Manne Pentil, who operates a metal construction company on the outskirts of Nashik, knows the ground truth of farmworkers: "Wine growers often work under poor hygienic conditions or without adequate protection, which can affect their health." Winemakers, like many other workers in India, are largely unorganized, says Pentil. Around 90% of the employed in India work in sectors without significant union representation. Varad also reports that he is not organized on the vineyard. "What's the point?", he says, waving it off. He doesn't believe in the benefits of a union that would represent him in labor law.

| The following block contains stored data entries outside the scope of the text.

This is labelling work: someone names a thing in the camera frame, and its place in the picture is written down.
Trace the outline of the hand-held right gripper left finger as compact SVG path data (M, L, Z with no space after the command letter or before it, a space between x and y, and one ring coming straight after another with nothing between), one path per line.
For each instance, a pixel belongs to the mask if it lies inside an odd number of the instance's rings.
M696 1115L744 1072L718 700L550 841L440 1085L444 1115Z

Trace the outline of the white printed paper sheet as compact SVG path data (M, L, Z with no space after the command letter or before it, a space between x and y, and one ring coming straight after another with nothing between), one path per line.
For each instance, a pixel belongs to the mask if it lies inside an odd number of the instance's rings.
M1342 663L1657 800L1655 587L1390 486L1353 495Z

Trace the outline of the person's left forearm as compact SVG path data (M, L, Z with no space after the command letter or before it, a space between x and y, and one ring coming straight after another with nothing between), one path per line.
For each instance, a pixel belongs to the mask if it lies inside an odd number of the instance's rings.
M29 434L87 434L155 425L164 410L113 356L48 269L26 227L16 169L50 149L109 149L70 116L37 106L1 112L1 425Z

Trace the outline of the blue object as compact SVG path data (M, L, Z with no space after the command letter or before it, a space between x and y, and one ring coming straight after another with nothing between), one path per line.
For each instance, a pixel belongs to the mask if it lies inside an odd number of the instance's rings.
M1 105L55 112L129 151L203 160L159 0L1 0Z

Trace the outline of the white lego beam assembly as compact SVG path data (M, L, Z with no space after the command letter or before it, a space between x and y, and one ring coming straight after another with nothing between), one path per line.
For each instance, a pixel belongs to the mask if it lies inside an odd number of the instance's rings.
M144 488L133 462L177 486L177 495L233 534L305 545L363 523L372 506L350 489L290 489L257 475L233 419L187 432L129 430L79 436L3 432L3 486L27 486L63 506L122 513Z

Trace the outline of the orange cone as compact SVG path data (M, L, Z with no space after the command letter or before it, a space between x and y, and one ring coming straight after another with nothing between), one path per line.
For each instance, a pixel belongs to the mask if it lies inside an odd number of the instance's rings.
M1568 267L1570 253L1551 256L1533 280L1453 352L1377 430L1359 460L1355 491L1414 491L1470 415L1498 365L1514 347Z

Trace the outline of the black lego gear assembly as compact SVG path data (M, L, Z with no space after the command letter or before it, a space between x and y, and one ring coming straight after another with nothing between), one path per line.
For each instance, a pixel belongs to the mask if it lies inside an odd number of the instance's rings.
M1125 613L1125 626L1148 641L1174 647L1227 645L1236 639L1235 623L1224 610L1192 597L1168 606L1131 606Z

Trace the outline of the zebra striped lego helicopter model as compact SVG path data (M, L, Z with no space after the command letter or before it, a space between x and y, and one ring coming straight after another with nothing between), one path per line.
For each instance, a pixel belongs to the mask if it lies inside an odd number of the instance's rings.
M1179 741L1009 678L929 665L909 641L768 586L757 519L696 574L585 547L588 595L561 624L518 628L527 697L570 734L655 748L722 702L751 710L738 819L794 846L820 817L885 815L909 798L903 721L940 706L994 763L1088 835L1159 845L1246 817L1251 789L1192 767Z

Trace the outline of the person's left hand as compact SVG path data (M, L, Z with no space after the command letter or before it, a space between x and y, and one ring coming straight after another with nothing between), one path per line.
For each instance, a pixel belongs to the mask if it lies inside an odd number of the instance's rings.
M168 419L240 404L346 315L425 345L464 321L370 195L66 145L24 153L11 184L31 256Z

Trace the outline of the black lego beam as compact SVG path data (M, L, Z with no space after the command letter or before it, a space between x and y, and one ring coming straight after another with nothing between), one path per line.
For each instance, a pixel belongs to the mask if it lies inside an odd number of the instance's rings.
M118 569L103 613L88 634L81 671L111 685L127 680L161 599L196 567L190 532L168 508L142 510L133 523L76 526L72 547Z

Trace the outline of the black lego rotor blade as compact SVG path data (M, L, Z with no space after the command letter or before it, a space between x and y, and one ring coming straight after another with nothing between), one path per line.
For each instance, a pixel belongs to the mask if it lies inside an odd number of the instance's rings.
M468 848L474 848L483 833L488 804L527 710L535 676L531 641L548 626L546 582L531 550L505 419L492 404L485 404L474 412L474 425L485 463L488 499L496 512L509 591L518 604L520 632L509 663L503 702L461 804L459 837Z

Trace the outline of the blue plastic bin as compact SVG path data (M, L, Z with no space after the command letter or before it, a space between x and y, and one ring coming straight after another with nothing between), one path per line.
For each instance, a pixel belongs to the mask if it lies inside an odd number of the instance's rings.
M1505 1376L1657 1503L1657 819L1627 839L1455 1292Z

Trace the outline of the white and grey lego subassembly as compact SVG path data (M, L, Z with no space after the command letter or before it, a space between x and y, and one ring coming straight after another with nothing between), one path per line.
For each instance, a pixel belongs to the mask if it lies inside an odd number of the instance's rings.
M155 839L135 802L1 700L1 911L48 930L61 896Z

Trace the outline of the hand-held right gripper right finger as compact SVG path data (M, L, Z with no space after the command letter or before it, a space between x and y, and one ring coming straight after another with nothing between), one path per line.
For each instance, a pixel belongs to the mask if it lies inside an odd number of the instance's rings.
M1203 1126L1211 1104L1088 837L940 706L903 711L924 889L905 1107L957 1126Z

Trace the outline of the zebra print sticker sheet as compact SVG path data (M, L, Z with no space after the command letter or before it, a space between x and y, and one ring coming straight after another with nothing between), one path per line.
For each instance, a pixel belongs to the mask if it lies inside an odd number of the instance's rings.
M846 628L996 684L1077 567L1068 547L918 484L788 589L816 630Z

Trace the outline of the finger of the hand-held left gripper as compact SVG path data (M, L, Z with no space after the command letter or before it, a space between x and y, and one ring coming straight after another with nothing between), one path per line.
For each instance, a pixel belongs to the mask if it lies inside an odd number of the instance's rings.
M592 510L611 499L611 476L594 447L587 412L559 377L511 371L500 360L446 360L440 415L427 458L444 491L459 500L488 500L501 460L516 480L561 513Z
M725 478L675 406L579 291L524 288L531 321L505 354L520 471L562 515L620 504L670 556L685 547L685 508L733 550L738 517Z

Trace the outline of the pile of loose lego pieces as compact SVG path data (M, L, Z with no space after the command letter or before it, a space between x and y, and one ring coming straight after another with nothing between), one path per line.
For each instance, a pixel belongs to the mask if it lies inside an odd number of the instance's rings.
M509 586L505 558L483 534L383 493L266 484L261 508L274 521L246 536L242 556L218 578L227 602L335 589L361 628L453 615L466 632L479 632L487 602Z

Varad has never stepped foot on the terrace where the wealthy wine enthusiasts gather. "I am a worker, not a wine drinker," he frankly declares. He could certainly afford wine with his salary, but he prioritizes investing it in the education of his two children. In a country of 1.4 billion people and fierce competition, education determines one's life path more than anywhere else. Qualifications are essential - for this, Varad endures the daily hard work in the vineyards. Yet, the long working hours strain family life, as he only sees his family in the mornings and evenings, and on rare occasions when he has a day off. A work-life balance is hardly imaginable for him.
Simple employees and workers have only one day off a week, and in India, there is hardly more vacation than 15 to 21 days a year. Paid minimum vacation is only granted after at least one year in the company. Varad yearns to travel to France to learn about the wine-growing regions there. His eyes light up at the thought, hoping to encounter a wine culture less exclusive than the one in his homeland.
- Varad, a laborer at Sula Wineyard, is fascinated by the stark contrast between his lifestyle and the affluent wine-drinking culture he surrounds, despite working under harsh conditions.
- Aside from food-and-drink, Varad prioritizes education-and-self-development for his children, recognizing the importance of qualifications in his highly competitive home country, India.
- On social media, visitors share their experiences at the winery, further highlighting the dichotomy between the indulgent experiences of the economic elite and the laborers who work tirelessly to produce the wine.
- Varad, inspired by Rajeev Samant's story, aspires to travel to France, a renowned center for wine-growing, in pursuit of a deeper understanding of the industry and a glimpse into a more inclusive wine culture.